A simple system - Fling it in the folder
...we might even save a few trees.

I am trying really hard to cut down on the amount of paper I keep in my Geneacave.

This morning finds me scanning handouts from a conference I recently attended. Only one of the presenters in the sessions I attended (thank you Cora Num) at that conference offered handouts in a digital format. At the beginning of her talk Cora gave us the URL for her handouts, I was able to download the handout onto my tablet and annotate it as Cora proceeded with her talk.

I must say that I prefer a hard copy handout to no handout at all but soft copy is the way to go in the 21st century.

I don't keep hard copies of handouts, I scan them and file them into the Family History -
Presentations folder on the external hard drive where I keep all my genie stuff. (I have previously discussed my filing method in the Fling it in the Folder and subsequent posts).  The hard copies then find themselves in my recycling bin.

The scans are filed by presenter name and title eg Num, Cora Research tools for the digital age. If I was really organised I could add some tags but I find that I can usually find a document I need via the Windows search facility. I find it much easier to file a soft copy than to have to go through the whole scanning process.

There are many options for sharing handouts in various formats on the internet:  one's own website, Dropbox, Facebook, Google DrivePrezi, and Slideshare are just some options.

I realise that presenters may be concerned about the intellectual property of their work and not want to post in a public forum. In this case they could collect the email addresses of those who want a soft copy and send it out; this could be rather tedious if several hundred people want the presentation. They could offer to send copies of the presentation by return email to those who request it. Handouts could be saved to a private page on Facebook. Where there's a will there's a way.
Organisers of large conferences should make provision for the storage and delivery of  presentation notes to attendees. Smaller local groups and societies may not have the resources or expertise to manage this; presenters need to be mindful of this and ensure that their audiences can easily access digital copies of presentation notes.

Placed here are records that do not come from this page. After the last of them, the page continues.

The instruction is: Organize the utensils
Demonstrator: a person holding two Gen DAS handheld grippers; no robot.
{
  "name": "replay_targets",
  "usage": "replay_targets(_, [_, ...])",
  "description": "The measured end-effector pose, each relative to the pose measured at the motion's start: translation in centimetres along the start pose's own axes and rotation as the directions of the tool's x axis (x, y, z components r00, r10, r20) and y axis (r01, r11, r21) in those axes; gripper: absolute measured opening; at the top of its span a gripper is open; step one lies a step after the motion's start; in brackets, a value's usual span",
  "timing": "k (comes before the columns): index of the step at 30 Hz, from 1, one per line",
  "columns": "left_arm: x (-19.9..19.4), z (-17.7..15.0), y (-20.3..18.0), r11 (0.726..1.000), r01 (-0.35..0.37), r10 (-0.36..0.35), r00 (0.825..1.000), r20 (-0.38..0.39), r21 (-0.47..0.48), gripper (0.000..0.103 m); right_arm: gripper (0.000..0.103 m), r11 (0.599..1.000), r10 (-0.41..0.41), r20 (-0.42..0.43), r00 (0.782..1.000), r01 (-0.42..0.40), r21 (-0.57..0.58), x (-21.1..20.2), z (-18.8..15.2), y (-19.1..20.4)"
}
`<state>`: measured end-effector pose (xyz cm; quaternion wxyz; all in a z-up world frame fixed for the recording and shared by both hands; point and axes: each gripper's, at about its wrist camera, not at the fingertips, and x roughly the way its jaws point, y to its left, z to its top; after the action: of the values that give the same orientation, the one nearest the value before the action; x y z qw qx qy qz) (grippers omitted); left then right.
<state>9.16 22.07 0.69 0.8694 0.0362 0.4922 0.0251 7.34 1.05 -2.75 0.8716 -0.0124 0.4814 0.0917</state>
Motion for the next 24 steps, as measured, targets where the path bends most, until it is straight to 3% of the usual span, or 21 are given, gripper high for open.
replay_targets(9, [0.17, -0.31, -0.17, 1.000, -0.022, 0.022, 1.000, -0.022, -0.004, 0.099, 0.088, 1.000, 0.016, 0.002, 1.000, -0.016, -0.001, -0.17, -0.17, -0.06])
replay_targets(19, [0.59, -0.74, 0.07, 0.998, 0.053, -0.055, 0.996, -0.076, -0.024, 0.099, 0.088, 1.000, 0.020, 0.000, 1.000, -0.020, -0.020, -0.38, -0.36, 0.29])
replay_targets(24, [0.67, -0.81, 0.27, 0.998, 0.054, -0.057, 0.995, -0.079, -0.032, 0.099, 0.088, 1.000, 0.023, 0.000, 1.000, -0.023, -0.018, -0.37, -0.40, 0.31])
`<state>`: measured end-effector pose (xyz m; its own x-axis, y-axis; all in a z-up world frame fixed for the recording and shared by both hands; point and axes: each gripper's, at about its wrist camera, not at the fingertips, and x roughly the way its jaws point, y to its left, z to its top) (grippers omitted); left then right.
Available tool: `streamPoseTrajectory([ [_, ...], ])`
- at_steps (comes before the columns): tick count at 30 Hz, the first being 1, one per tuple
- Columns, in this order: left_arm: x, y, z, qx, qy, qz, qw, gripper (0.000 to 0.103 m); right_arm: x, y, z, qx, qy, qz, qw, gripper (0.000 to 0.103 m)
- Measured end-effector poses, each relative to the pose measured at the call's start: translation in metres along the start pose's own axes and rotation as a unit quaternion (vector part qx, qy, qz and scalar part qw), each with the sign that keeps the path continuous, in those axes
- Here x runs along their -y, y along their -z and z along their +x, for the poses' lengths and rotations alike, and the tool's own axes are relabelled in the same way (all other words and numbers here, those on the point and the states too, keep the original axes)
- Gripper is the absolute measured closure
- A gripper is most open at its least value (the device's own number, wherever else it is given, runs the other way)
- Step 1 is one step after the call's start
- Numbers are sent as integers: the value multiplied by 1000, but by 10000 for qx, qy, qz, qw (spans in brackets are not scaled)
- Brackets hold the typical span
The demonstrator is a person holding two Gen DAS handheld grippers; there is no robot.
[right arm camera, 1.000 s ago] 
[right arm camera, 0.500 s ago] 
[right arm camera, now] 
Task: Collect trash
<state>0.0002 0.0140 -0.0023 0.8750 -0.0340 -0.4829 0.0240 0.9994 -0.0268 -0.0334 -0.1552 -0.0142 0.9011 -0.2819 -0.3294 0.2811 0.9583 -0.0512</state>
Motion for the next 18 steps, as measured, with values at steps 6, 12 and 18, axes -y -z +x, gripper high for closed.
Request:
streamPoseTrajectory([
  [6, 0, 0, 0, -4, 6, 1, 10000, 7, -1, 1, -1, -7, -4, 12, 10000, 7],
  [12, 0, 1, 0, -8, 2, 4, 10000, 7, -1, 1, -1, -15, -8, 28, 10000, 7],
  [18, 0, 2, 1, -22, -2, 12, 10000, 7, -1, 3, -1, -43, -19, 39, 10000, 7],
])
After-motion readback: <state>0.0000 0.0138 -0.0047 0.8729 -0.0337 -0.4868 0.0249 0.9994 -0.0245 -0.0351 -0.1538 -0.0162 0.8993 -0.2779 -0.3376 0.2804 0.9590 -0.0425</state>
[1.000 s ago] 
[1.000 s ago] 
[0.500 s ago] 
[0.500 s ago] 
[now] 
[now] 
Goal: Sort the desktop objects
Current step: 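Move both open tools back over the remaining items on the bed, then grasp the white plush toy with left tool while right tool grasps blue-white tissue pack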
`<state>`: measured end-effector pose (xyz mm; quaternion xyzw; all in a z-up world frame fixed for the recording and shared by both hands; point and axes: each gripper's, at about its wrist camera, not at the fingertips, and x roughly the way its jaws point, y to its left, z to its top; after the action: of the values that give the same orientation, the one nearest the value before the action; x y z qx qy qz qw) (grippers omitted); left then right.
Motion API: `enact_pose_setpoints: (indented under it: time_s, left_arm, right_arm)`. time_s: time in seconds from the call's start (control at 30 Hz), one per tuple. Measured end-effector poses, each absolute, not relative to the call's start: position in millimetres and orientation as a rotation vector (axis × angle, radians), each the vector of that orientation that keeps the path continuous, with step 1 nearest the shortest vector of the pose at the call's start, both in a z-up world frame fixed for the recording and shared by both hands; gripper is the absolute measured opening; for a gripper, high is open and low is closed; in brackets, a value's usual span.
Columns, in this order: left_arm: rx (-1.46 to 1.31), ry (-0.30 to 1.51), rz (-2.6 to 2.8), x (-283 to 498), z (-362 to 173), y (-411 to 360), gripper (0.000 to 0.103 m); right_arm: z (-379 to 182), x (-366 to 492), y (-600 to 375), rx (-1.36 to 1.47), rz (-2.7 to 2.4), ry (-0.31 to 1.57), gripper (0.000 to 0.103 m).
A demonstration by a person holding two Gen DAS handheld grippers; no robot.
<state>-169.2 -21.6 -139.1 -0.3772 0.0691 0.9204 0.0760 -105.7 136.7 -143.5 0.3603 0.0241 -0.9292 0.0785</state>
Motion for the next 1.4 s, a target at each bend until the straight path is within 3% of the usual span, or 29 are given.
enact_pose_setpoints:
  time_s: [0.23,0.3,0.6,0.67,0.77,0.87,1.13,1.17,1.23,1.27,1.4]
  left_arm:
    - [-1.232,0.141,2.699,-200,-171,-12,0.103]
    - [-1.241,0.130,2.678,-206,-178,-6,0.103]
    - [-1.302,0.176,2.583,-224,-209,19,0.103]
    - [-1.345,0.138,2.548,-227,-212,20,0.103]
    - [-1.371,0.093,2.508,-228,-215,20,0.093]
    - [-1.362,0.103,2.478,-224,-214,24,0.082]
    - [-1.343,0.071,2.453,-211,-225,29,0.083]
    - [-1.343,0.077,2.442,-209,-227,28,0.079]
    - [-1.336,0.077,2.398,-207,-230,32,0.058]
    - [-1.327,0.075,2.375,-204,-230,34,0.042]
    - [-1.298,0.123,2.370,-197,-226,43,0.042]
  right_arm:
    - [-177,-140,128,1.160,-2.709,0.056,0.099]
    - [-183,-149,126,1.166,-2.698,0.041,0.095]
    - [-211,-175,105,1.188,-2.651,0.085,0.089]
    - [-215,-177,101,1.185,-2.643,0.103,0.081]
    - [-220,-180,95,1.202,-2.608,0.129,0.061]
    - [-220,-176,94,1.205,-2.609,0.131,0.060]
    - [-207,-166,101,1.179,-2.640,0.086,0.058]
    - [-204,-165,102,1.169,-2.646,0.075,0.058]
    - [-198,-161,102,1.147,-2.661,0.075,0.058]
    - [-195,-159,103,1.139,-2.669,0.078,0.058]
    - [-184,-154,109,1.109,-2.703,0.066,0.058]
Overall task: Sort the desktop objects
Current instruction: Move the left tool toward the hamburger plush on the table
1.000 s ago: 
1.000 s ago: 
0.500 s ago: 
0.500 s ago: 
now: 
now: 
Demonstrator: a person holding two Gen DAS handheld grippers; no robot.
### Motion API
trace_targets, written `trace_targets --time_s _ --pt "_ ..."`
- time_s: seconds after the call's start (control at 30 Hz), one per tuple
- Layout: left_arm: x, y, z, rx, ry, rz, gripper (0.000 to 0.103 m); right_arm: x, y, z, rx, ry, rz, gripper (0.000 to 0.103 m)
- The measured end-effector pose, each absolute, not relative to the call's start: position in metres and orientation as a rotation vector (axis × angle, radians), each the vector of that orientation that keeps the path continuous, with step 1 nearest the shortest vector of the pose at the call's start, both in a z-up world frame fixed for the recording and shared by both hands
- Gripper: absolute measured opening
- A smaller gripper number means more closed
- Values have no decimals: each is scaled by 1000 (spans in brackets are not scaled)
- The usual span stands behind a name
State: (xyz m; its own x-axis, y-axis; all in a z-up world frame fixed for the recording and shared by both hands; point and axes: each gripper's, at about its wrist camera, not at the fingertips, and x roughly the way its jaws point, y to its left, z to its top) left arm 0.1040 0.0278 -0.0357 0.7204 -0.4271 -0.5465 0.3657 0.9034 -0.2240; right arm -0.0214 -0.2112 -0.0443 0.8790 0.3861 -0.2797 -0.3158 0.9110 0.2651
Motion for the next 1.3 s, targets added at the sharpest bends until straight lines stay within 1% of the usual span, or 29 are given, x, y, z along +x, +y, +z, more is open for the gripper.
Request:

I am wondering if other genies prefer hard or soft copy handouts.

5 comments:

crgalvin said...

Definitely digital only not just from presentations at conferences but all that other stuff too. I really don’t like receiving a bag full of advertising material, conference gizmos etc that just end up in the recycling.

Jill Ball said...

Agree. Volunteers are busy stuffing our Congress bags with printed materials. Mine will be bin bound.

Cassmob (Pauleen) said...

I like Chris Paton’s strategy of sharing a link with attendees. I’ve never checked but I imagine it has a limited “shelf” life.

Tanya said...

I use screen shots to add on my iPad for syllabus and my personal family tree.
This way I don't need internet that is often unavailable at churches during conferences or reunions.
I can usually go to photos and find what I'm looking for or want to show others. Its easy to zoom in also.
Make notes either on paper or a note page on iPad to add later at home.

Ruth said...

I don't normally carry devices around with me so wouldn't be able to download a handout during a talk. So, as long as I didn't need the handout during the talk but more as a reference for later, I'm quite happy with soft copies. But, if it is needed during the talk, then I'd need a hard copy. Mind you, I often find handouts distracting during a talk anyway. Instead of listening to the speaker, I'm reading the handout. And I definitely agree about the bag stuffers for Congress. Most will end up in the bin. Noting: I only got my first smart phone a couple of weeks ago and that was only because they are closing down the 2G network! - not everyone enjoys using technology. :)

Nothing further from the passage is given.